Work order
Lift out, unaltered, the lines of the material below between the line holding "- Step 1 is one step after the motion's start" and the line holding "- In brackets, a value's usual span", counting both.

Data section
★ ★ ★ ★

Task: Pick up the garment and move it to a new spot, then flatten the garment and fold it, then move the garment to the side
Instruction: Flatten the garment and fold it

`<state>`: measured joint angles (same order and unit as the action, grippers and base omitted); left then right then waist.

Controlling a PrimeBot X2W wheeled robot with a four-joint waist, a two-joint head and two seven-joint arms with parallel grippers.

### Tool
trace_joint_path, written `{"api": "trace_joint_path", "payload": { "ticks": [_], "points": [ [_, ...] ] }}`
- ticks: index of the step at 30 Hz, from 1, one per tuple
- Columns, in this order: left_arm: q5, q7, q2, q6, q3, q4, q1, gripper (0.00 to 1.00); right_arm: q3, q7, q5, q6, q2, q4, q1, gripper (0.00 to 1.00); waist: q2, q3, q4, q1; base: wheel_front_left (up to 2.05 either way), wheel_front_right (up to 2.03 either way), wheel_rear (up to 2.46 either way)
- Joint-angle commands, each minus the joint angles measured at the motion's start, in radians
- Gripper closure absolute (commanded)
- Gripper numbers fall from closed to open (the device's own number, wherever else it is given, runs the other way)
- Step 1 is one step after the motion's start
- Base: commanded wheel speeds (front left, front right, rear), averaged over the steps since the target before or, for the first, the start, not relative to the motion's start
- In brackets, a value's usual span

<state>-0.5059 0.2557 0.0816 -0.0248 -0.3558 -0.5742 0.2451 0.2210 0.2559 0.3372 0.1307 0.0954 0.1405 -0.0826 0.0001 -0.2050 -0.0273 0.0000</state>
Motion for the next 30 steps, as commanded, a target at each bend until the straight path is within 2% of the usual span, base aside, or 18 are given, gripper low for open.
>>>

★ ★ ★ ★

The answer
- Step 1 is one step after the motion's start
- Base: commanded wheel speeds (front left, front right, rear), averaged over the steps since the target before or, for the first, the start, not relative to the motion's start
- In brackets, a value's usual span

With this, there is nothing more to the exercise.